TASK TO CARRY OUT. Exclude the pictures and transcribe the rest of the data below exactly.

***** MATERIAL FOR THIS TASK

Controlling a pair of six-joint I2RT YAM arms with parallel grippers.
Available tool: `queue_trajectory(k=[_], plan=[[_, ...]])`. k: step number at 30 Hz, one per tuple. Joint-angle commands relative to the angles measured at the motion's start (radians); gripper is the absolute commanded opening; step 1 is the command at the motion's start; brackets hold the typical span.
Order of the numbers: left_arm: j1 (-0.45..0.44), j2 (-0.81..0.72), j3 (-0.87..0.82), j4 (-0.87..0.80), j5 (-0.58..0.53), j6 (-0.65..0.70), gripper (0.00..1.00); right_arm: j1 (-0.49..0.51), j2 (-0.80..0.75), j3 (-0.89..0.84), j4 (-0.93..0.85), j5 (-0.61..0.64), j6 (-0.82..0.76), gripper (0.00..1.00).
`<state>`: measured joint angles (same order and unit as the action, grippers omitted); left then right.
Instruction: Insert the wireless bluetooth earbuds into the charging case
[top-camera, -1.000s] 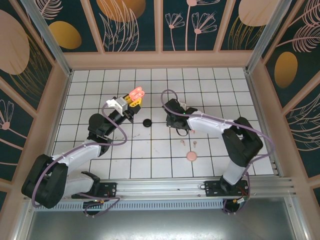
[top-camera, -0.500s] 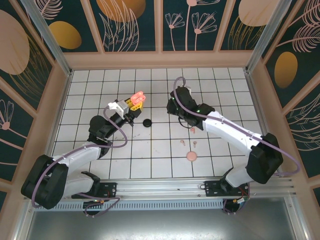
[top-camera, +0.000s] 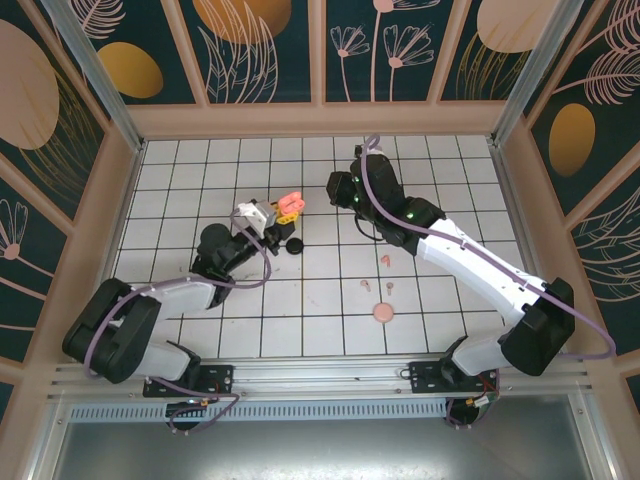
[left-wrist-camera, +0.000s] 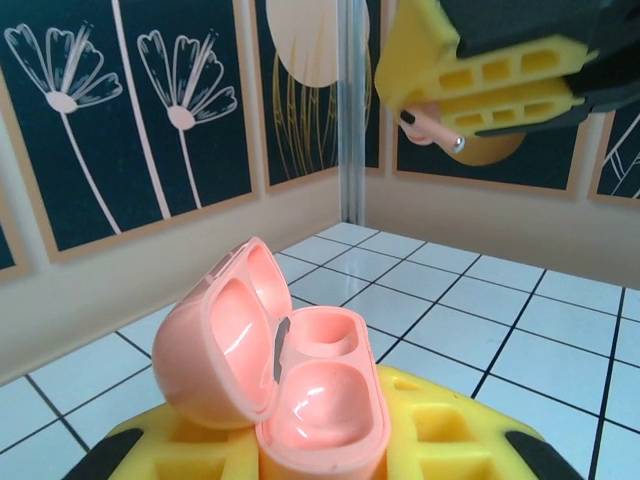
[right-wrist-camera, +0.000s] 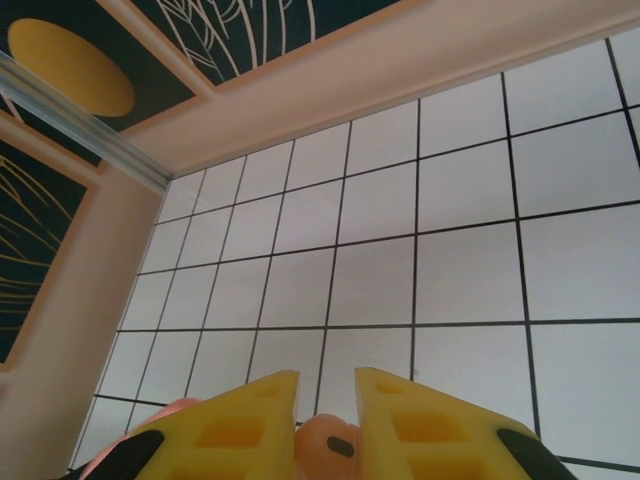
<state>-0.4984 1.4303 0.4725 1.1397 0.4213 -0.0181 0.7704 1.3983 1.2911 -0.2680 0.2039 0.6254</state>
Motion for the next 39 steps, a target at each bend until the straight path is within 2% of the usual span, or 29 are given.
queue_trajectory(k=[1,12,15,20,24,31,39], plan=[[-0.018,0.046,0.070,0.025,0.047,0.010,0.00,0.015,-0.022,0.032,0.051,-0.033,-0.021,0.20],[-0.052,0.117,0.150,0.042,0.075,-0.034,0.00,0.038,-0.019,-0.006,0.125,-0.040,-0.009,0.20],[-0.052,0.109,0.142,0.042,0.028,-0.046,0.00,0.038,-0.021,-0.012,0.121,-0.030,-0.007,0.20],[-0.052,0.067,0.077,0.074,-0.146,-0.081,0.00,0.031,-0.045,-0.047,0.078,0.005,-0.009,0.20],[-0.051,0.017,0.024,0.078,-0.239,-0.101,0.00,0.018,-0.060,-0.107,0.039,0.000,-0.007,0.20],[-0.052,-0.104,-0.007,-0.004,-0.290,-0.096,0.00,0.005,-0.042,-0.252,0.001,-0.023,-0.040,0.20],[-0.052,-0.201,0.009,-0.061,-0.282,-0.082,0.00,-0.004,0.042,-0.382,0.033,-0.053,-0.083,0.19]])
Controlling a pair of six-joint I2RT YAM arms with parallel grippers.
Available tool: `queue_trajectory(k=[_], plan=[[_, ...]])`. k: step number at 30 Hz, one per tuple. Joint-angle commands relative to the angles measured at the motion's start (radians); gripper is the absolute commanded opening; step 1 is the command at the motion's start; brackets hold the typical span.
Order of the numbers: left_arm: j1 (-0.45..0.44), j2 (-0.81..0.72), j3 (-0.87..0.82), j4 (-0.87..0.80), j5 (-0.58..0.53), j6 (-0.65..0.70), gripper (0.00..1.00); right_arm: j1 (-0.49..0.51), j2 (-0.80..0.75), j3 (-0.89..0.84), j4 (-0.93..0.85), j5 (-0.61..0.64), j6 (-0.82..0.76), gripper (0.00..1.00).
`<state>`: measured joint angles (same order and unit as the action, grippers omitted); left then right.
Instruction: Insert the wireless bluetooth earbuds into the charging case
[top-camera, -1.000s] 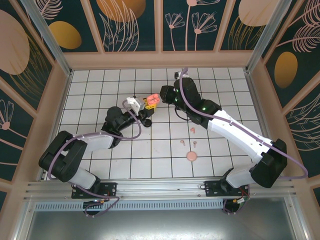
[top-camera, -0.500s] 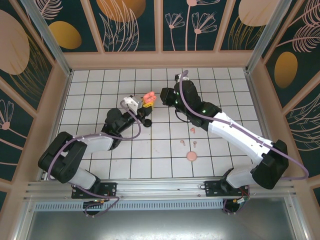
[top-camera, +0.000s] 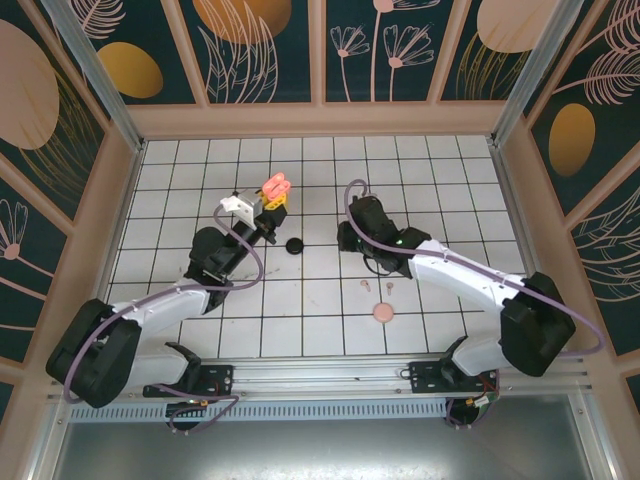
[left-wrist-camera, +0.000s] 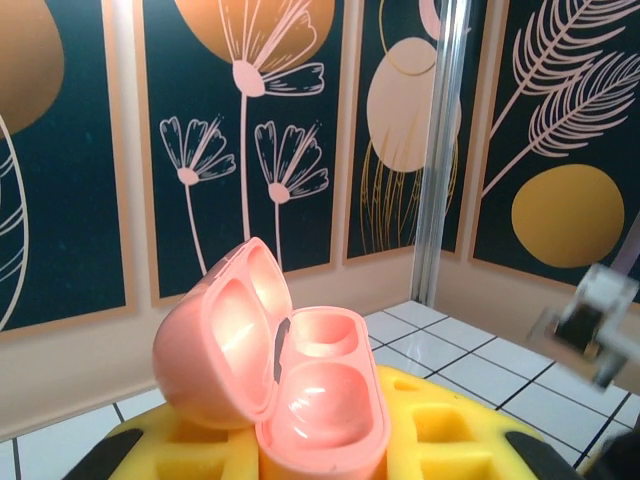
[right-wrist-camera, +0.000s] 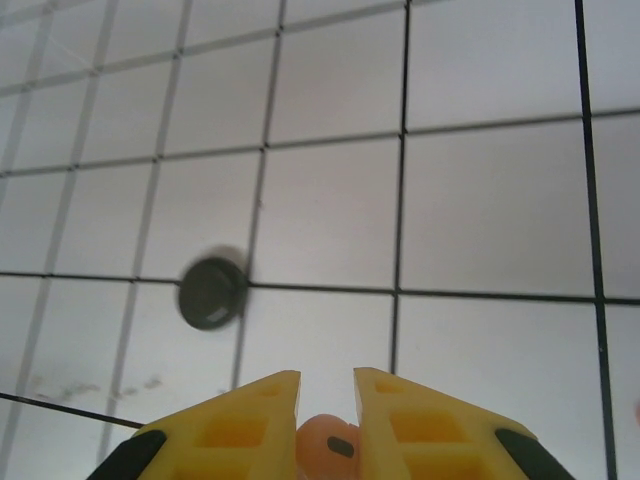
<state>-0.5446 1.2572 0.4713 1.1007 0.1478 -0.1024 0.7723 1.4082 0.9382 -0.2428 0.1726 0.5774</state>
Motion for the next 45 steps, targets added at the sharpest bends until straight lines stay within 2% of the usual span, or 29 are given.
queue_trajectory(k=[1,13,22,27,32,37,40,45], plan=[[-0.005,-0.035,0.013,-0.025,-0.007,0.003,0.00,-0.005,0.052,-0.040,0.014,-0.027,-0.044,0.19],[-0.006,-0.079,0.013,-0.043,-0.009,0.016,0.00,-0.003,0.251,-0.040,0.013,-0.013,-0.111,0.19],[-0.006,-0.086,0.004,-0.036,-0.023,0.019,0.00,0.001,0.342,0.004,-0.021,0.037,-0.142,0.20],[-0.006,-0.093,-0.003,-0.030,-0.028,0.024,0.00,0.002,0.357,0.026,-0.038,0.045,-0.144,0.28],[-0.005,-0.091,-0.006,-0.023,-0.027,0.017,0.00,0.002,0.354,0.068,-0.085,0.053,-0.127,0.42],[-0.006,-0.089,-0.010,-0.016,-0.028,0.012,0.00,0.000,0.316,0.158,-0.221,0.043,-0.024,0.55],[-0.005,-0.088,-0.010,-0.010,-0.030,0.013,0.00,-0.015,0.309,0.226,-0.326,0.008,0.058,0.56],[-0.006,-0.075,-0.007,0.000,-0.028,0.018,0.00,-0.086,0.296,0.260,-0.410,-0.145,0.099,0.57]])
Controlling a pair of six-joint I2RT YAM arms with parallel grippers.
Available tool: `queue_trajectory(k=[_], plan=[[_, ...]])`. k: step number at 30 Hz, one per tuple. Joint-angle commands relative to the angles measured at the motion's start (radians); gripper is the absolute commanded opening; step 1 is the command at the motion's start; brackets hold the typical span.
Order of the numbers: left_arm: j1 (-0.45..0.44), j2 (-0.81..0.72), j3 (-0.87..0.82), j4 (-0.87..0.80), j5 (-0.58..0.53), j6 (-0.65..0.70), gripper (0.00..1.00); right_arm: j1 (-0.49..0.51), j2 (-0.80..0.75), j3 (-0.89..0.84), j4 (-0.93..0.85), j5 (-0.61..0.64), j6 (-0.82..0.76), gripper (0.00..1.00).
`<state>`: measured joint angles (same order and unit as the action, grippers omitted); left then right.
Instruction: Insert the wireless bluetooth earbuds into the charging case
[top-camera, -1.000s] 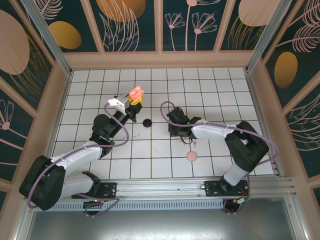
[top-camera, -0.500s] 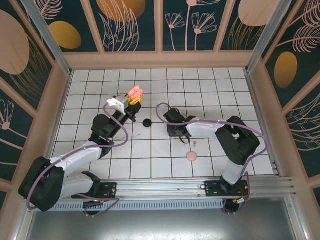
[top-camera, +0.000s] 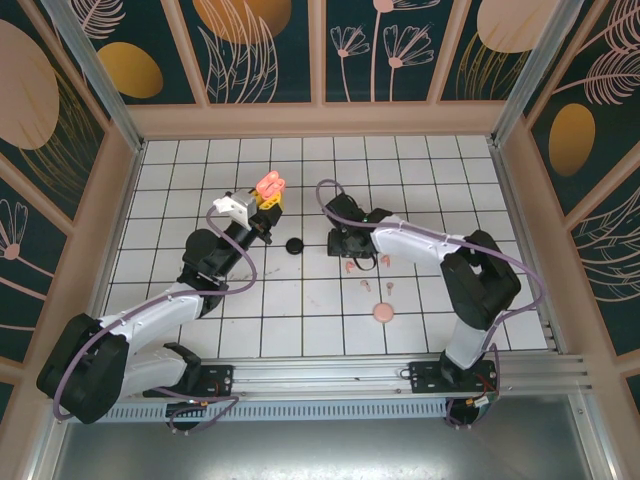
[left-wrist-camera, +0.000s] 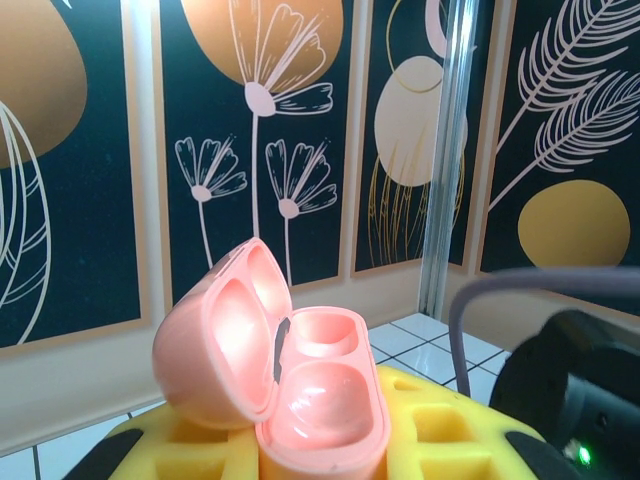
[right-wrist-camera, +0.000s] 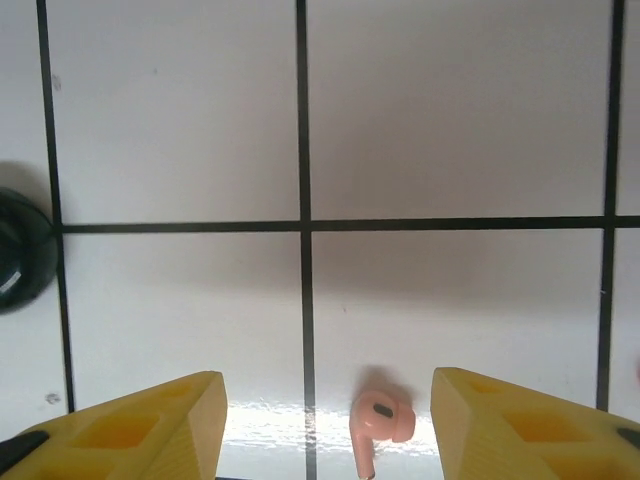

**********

RESULT OF THE TASK.
Controlling a pair of six-joint I2RT YAM arms with parallel grippers.
Available tool: `queue_trajectory(k=[_], plan=[[_, ...]])`. k: step number at 30 Hz, one per tuple. Joint-angle commands relative to the angles measured at the motion's start (radians); gripper is the absolute commanded opening; step 1 is the command at the motion's start; brackets hold the typical span.
Order of the numbers: left_arm: j1 (-0.45..0.44), j2 (-0.81..0.72), j3 (-0.87..0.82), j4 (-0.87..0.80), j5 (-0.58..0.53), j6 (-0.65..0.70), gripper (0.00..1.00); right_arm: j1 (-0.49..0.51), j2 (-0.80..0.75), j3 (-0.89..0.84), j4 (-0.93..0.85), j5 (-0.61..0.64), j6 (-0.82..0.76), gripper (0.00..1.00).
`<state>`: measured joint angles (same order and unit as the action, grippers omitted); left then right.
Instruction: Insert the wireless bluetooth earbuds into the charging case
[top-camera, -1.000s] 
[top-camera, -0.500s] 
[top-camera, +0.000s] 
[left-wrist-camera, +0.000s] 
[right-wrist-camera, +0.000s] 
<state>-0.4984 1.4303 0.4725 1.1397 0.4213 -0.0181 0.7704 1.3983 1.2911 -0.2680 0.2039 0.6254</state>
Motion for the next 39 steps, a target at each bend until the straight path is within 2% of the usual span, or 29 are given.
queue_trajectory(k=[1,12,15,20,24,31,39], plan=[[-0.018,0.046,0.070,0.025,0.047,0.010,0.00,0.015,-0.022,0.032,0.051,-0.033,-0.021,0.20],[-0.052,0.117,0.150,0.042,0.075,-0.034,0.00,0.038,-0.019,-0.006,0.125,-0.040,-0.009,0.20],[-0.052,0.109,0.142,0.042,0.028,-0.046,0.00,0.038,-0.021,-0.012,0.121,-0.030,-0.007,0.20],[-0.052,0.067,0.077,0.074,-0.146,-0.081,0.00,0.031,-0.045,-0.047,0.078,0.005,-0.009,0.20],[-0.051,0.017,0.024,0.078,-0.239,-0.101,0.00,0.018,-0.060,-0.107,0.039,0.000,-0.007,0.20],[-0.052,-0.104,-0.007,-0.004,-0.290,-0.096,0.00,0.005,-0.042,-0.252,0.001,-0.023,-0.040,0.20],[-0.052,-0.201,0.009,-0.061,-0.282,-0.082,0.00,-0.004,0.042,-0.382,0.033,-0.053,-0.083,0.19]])
Controlling a pair of six-joint I2RT YAM arms with parallel grippers.
Available tool: `queue_trajectory(k=[_], plan=[[_, ...]])`. k: step number at 30 Hz, one per tuple. Joint-angle commands relative to the angles measured at the motion's start (radians); gripper is the absolute commanded opening; step 1 is the command at the motion's start; brackets hold the typical span.
Order of the numbers: left_arm: j1 (-0.45..0.44), j2 (-0.81..0.72), j3 (-0.87..0.82), j4 (-0.87..0.80), j5 (-0.58..0.53), j6 (-0.65..0.70), gripper (0.00..1.00); right_arm: j1 (-0.49..0.51), j2 (-0.80..0.75), j3 (-0.89..0.84), j4 (-0.93..0.85), j5 (-0.61..0.64), j6 (-0.82..0.76), gripper (0.00..1.00).
`<state>`: measured joint angles (same order and unit as the action, grippers omitted); left then right.
Instruction: Insert the wireless bluetooth earbuds into the charging case
[top-camera, -1.000s] 
[top-camera, -0.500s] 
[top-camera, +0.000s] 
[left-wrist-camera, +0.000s] 
[right-wrist-camera, +0.000s] 
<state>-0.5446 1.2572 0.4713 1.1007 0.1478 -0.1024 0.7723 1.4082 0.9382 -0.2428 0.1726 0.5774</state>
Motion for the next 45 steps, targets added at the sharpest bends until straight lines stay within 2% of the usual span, or 29 are given.
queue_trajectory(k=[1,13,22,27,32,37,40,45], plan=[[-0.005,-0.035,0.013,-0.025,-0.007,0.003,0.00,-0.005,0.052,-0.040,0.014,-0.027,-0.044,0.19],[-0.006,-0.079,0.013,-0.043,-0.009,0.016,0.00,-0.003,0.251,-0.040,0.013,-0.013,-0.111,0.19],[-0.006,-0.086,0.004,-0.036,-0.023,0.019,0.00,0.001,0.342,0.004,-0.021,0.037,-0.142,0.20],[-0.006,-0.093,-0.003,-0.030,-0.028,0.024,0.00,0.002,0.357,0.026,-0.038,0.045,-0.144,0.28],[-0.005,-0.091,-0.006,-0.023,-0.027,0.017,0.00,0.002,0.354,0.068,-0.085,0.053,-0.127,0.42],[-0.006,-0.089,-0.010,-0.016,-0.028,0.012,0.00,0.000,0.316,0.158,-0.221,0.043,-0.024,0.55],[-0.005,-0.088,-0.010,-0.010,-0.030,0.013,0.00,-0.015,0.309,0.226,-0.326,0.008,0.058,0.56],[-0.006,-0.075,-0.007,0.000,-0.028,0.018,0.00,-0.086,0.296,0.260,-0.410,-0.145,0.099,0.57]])
Controlling a pair of six-joint I2RT YAM arms with parallel grippers.
Available tool: `queue_trajectory(k=[_], plan=[[_, ...]])`. k: step number at 30 Hz, one per tuple. Joint-angle commands relative to the angles measured at the motion's start (radians); gripper is the absolute commanded opening; step 1 is the command at the motion's start; brackets hold the typical span.
Order of the numbers: left_arm: j1 (-0.45..0.44), j2 (-0.81..0.72), j3 (-0.87..0.82), j4 (-0.87..0.80), j5 (-0.58..0.53), j6 (-0.65..0.70), gripper (0.00..1.00); right_arm: j1 (-0.49..0.51), j2 (-0.80..0.75), j3 (-0.89..0.84), j4 (-0.93..0.85), j5 (-0.61..0.64), j6 (-0.82..0.76), gripper (0.00..1.00).
`<state>`: measured joint angles (same order and unit as the action, grippers omitted); left then right.
Instruction: Insert the wireless bluetooth earbuds into the charging case
[top-camera, -1.000s] 
[top-camera, -0.500s] 
[top-camera, +0.000s] 
[left-wrist-camera, +0.000s] 
[right-wrist-camera, +0.000s] 

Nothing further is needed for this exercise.